### What needs to be done
Find all lines below containing the string "lunch" and return them.

### Records to use
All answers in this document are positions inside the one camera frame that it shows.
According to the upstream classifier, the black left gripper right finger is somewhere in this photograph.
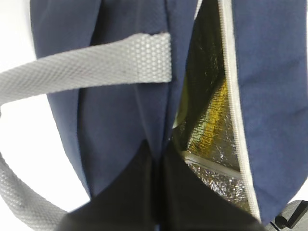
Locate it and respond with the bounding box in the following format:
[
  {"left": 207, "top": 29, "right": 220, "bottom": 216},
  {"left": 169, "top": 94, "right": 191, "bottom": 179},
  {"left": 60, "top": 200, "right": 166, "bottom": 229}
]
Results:
[{"left": 160, "top": 142, "right": 264, "bottom": 231}]

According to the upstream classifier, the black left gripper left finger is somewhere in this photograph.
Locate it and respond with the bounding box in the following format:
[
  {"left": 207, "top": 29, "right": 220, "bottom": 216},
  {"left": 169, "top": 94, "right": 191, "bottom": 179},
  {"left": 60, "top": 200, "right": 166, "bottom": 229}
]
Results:
[{"left": 57, "top": 141, "right": 158, "bottom": 231}]

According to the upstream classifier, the yellow banana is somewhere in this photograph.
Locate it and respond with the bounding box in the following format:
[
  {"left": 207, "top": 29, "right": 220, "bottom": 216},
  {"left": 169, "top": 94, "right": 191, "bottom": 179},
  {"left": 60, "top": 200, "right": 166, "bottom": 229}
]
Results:
[{"left": 174, "top": 78, "right": 235, "bottom": 158}]

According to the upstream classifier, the navy blue lunch bag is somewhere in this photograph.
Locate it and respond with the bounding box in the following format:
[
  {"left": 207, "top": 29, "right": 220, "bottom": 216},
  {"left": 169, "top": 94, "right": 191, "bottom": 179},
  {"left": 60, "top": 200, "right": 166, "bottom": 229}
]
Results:
[{"left": 0, "top": 0, "right": 308, "bottom": 228}]

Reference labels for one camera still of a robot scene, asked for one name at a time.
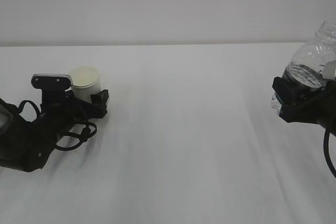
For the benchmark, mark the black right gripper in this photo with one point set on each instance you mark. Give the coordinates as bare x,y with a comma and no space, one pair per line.
302,105

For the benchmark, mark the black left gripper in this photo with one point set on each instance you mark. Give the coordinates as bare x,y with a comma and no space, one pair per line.
64,108

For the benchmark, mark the white paper cup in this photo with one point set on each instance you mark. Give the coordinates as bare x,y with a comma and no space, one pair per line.
85,82

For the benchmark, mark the clear plastic water bottle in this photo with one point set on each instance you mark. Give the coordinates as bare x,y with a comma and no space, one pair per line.
306,66

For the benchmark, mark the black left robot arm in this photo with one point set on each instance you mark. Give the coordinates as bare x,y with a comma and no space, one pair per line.
30,133

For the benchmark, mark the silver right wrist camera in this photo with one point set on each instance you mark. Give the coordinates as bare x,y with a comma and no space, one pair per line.
329,72

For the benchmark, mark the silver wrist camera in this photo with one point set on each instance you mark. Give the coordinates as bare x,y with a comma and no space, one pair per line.
329,72
51,81

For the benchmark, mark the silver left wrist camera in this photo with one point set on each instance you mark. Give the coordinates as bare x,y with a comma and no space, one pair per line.
51,81

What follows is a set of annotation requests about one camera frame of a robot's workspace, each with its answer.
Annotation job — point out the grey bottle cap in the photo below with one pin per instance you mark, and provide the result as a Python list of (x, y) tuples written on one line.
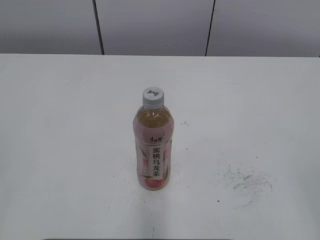
[(153, 97)]

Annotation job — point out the peach oolong tea bottle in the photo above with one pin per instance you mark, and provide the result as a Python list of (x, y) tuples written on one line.
[(153, 129)]

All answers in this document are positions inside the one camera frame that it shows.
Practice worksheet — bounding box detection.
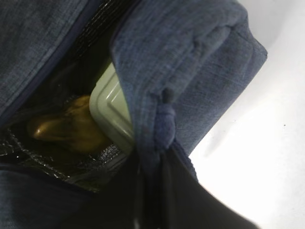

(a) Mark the green lidded glass food container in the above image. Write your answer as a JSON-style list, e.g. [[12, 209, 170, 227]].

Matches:
[[89, 63, 134, 155]]

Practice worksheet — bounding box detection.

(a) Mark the dark navy fabric lunch bag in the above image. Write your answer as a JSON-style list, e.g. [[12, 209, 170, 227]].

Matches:
[[0, 0, 267, 229]]

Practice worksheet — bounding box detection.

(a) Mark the yellow toy squash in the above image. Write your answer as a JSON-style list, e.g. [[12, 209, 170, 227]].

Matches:
[[27, 95, 112, 154]]

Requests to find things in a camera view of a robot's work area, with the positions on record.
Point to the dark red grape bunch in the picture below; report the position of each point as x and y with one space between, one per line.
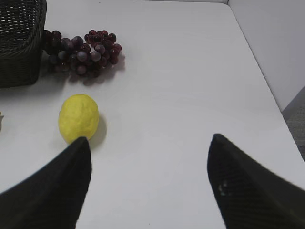
83 56

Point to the yellow lemon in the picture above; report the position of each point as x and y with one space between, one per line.
78 117

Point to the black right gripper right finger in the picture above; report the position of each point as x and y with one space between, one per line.
248 195

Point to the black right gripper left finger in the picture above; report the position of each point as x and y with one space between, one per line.
53 197

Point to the black wicker basket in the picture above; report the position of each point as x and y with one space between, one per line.
21 28

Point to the yellow banana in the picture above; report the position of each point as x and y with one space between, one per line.
1 119

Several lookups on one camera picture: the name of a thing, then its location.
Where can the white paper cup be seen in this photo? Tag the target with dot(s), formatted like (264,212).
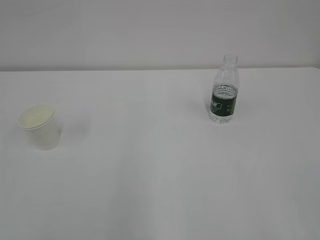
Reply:
(40,126)

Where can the clear water bottle green label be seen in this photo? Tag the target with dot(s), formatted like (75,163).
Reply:
(225,90)

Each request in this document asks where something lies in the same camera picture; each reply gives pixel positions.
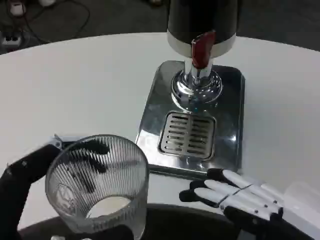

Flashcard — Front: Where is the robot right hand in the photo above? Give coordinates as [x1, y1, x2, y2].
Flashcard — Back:
[179, 167, 320, 240]

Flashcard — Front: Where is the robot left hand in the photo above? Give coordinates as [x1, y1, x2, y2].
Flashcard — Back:
[0, 136, 111, 240]

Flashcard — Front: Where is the clear ribbed glass cup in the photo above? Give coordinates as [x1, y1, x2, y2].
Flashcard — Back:
[44, 134, 150, 240]

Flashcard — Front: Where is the steel drip tray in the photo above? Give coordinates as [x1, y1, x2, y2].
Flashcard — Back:
[134, 60, 246, 176]

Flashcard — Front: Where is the slotted steel drain grid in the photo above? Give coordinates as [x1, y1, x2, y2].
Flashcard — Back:
[157, 111, 217, 159]

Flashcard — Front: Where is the white power strip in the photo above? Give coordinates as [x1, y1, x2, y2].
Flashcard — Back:
[0, 30, 23, 47]

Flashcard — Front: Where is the white plug adapter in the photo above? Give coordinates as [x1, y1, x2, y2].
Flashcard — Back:
[9, 0, 25, 16]

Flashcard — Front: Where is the red tap handle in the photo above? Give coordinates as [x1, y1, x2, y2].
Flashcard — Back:
[191, 30, 217, 70]

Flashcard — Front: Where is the black cable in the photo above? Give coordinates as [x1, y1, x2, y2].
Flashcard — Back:
[23, 0, 91, 44]

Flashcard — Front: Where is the black drink dispenser, chrome pedestal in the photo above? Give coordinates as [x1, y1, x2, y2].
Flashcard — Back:
[166, 0, 238, 111]

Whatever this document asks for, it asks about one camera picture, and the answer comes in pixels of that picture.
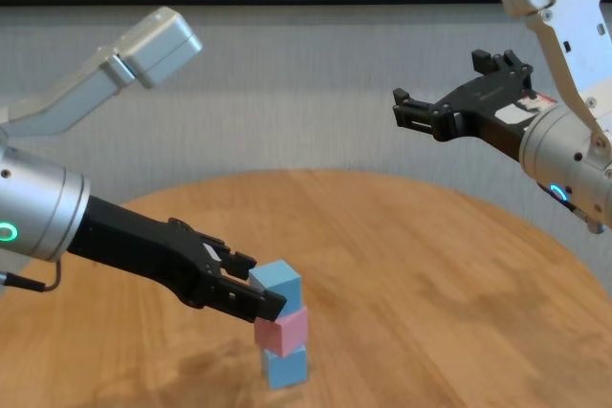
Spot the black wall rail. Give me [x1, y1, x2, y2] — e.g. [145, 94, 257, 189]
[0, 0, 503, 9]

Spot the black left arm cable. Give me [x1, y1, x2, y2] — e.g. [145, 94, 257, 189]
[0, 259, 63, 293]

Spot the pink wooden cube block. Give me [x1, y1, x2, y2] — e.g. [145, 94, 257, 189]
[252, 307, 310, 358]

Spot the blue wooden cube block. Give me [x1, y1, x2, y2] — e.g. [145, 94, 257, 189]
[248, 259, 303, 319]
[261, 344, 310, 390]

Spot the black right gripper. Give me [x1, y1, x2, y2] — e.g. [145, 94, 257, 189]
[391, 48, 558, 163]

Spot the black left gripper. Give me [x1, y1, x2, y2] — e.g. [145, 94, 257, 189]
[66, 195, 288, 323]

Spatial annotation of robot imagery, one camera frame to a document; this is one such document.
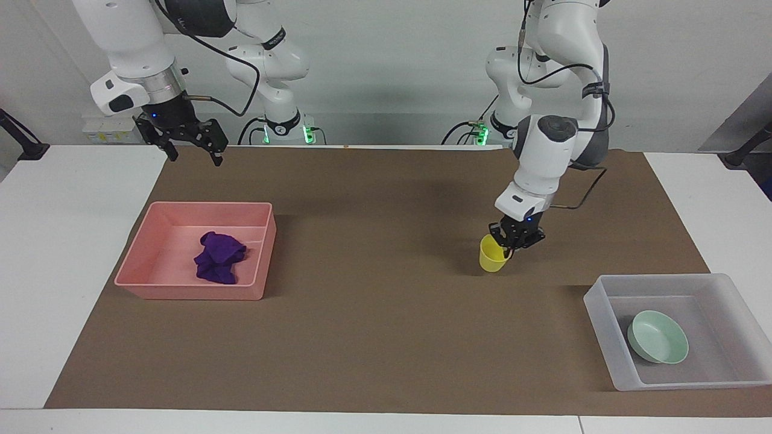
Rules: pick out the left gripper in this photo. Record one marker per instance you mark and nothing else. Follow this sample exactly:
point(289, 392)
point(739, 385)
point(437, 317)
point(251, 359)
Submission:
point(526, 229)

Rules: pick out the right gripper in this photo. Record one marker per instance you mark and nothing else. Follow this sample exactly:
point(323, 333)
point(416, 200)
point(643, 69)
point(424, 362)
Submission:
point(170, 114)

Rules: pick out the yellow plastic cup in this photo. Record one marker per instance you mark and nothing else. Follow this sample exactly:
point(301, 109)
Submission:
point(491, 259)

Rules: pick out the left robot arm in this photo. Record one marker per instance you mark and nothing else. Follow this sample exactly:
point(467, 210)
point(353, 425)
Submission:
point(546, 150)

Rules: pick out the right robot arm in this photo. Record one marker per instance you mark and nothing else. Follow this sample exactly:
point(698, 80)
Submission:
point(129, 36)

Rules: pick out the purple crumpled cloth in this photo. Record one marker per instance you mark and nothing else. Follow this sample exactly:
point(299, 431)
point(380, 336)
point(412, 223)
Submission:
point(218, 259)

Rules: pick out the pink plastic bin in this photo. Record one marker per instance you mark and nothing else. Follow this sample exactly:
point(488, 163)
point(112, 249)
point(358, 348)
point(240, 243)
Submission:
point(181, 289)

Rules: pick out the black stand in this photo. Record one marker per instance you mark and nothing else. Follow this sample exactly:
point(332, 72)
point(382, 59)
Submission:
point(745, 150)
point(24, 144)

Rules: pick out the translucent white plastic bin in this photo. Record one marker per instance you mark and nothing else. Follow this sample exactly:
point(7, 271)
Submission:
point(627, 374)

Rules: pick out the light green bowl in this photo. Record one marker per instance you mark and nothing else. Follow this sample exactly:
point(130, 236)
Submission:
point(660, 340)

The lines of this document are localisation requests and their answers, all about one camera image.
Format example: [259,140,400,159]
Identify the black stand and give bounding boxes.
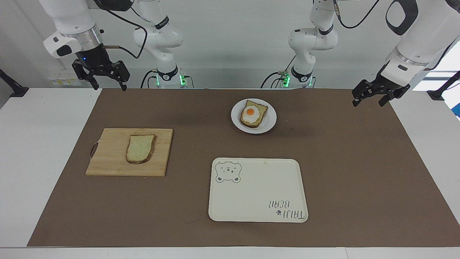
[427,71,460,101]
[0,68,29,98]

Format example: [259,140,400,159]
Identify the round white plate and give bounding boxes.
[231,98,277,135]

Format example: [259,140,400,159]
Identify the fried egg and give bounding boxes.
[241,106,261,124]

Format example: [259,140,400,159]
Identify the toasted bread slice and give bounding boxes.
[239,100,268,129]

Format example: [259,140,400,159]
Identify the plain bread slice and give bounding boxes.
[125,134,157,165]

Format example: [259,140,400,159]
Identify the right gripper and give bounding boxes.
[72,45,131,91]

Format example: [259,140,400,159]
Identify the wooden cutting board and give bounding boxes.
[86,128,174,177]

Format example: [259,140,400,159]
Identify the white wall socket panel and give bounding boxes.
[50,70,82,87]

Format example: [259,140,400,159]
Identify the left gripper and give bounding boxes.
[351,64,411,107]

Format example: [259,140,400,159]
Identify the cream tray with bear print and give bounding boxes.
[208,158,309,223]

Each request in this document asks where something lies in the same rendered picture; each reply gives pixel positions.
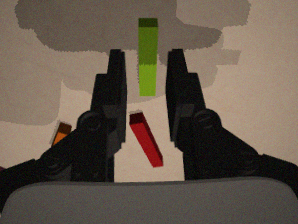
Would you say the orange rod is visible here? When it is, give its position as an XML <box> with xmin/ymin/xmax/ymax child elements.
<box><xmin>51</xmin><ymin>122</ymin><xmax>72</xmax><ymax>147</ymax></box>

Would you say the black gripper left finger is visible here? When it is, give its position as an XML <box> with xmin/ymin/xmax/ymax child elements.
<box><xmin>0</xmin><ymin>49</ymin><xmax>127</xmax><ymax>215</ymax></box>

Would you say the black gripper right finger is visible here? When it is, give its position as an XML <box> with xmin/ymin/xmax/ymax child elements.
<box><xmin>165</xmin><ymin>49</ymin><xmax>298</xmax><ymax>199</ymax></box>

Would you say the red rod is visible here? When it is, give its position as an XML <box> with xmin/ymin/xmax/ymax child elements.
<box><xmin>129</xmin><ymin>112</ymin><xmax>163</xmax><ymax>168</ymax></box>

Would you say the lime green rod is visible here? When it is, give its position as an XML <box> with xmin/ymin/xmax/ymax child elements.
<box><xmin>138</xmin><ymin>18</ymin><xmax>158</xmax><ymax>96</ymax></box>

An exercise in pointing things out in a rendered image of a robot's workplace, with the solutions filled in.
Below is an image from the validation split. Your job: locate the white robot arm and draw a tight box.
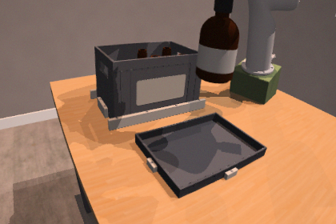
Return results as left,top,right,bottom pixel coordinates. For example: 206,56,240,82
241,0,299,76

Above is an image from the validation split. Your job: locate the brown glass bottle with white label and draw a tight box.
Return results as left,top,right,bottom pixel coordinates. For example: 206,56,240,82
195,11,239,84

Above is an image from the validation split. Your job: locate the dark grey crate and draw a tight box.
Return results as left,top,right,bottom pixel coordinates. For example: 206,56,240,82
94,41,202,118

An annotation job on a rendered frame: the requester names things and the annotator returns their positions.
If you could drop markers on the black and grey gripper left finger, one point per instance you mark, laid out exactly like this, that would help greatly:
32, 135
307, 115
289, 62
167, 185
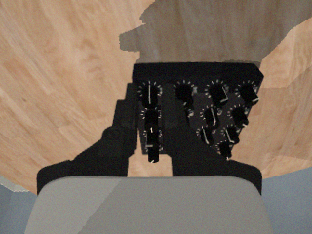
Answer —
105, 157

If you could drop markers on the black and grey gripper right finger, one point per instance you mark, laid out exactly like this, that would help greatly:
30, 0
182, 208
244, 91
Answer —
191, 155

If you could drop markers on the black knob box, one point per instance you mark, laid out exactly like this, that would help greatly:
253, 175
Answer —
205, 88

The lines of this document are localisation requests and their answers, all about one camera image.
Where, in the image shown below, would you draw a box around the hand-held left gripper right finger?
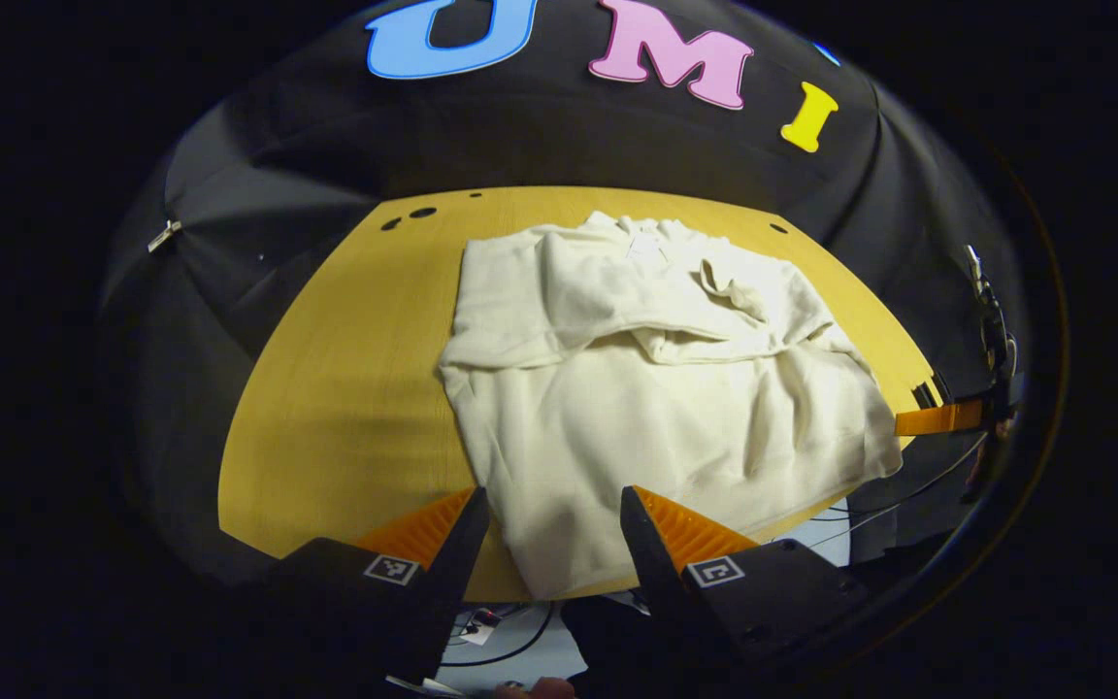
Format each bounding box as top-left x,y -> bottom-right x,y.
620,485 -> 871,673

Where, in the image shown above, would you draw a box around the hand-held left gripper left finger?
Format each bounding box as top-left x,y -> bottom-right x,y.
268,485 -> 490,686

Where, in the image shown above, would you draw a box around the cream white sweatshirt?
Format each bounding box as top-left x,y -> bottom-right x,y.
438,211 -> 904,601

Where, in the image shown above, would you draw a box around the person's dark trousers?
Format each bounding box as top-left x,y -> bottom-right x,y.
561,592 -> 691,699

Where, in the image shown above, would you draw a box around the black backdrop cloth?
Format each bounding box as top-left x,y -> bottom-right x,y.
98,0 -> 1026,583

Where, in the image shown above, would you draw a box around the black floor cable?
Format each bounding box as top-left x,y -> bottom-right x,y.
441,602 -> 557,669

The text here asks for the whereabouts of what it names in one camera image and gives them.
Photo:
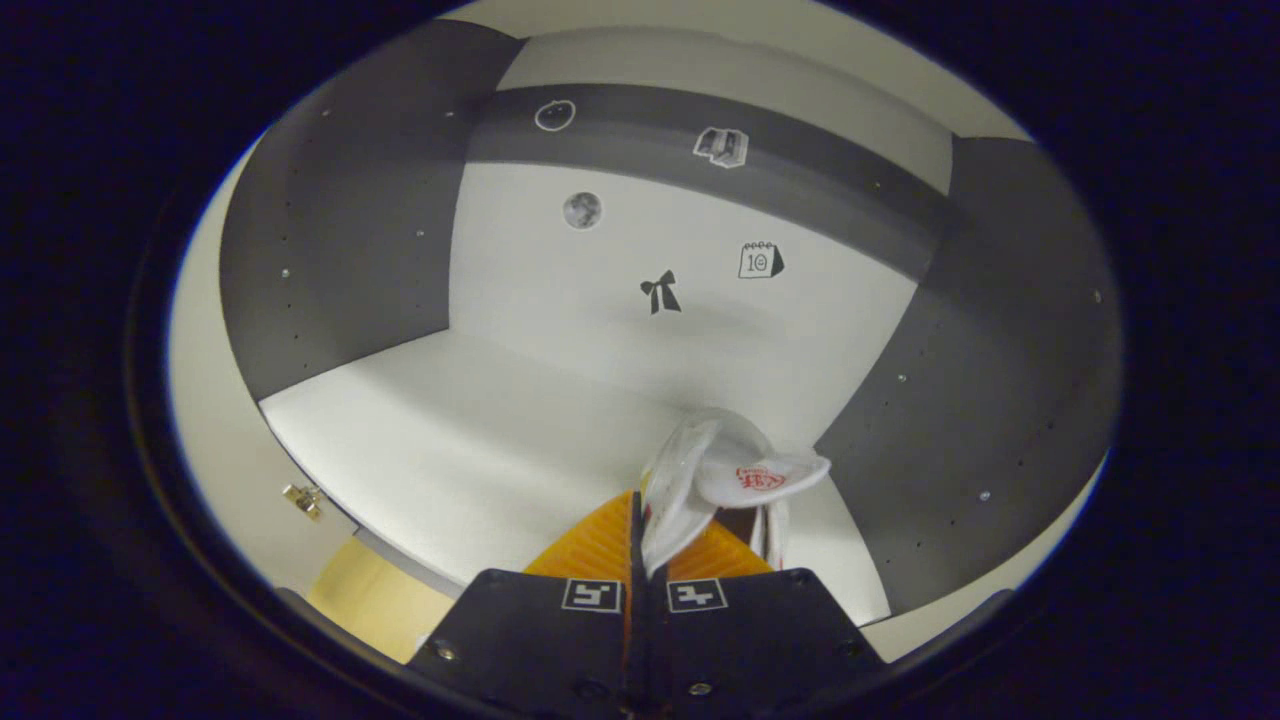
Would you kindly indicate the white shoe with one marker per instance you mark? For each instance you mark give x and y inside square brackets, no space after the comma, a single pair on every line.
[720,470]

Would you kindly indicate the white cabinet door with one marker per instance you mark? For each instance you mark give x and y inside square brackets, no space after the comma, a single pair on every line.
[230,450]
[1000,590]

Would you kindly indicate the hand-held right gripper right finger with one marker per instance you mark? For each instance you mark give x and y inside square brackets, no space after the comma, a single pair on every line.
[770,640]

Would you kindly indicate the white shoe cabinet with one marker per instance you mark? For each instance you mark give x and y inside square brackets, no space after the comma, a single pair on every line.
[600,300]

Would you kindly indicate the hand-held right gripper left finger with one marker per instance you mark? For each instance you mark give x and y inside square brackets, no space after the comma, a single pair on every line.
[520,640]

### Task answer
According to the upstream classifier, the navy blue lunch bag is somewhere in this photograph.
(a) Mark the dark navy fabric lunch bag in the above image. Write your answer as a JSON-style list, e.g. [[12, 209, 170, 227]].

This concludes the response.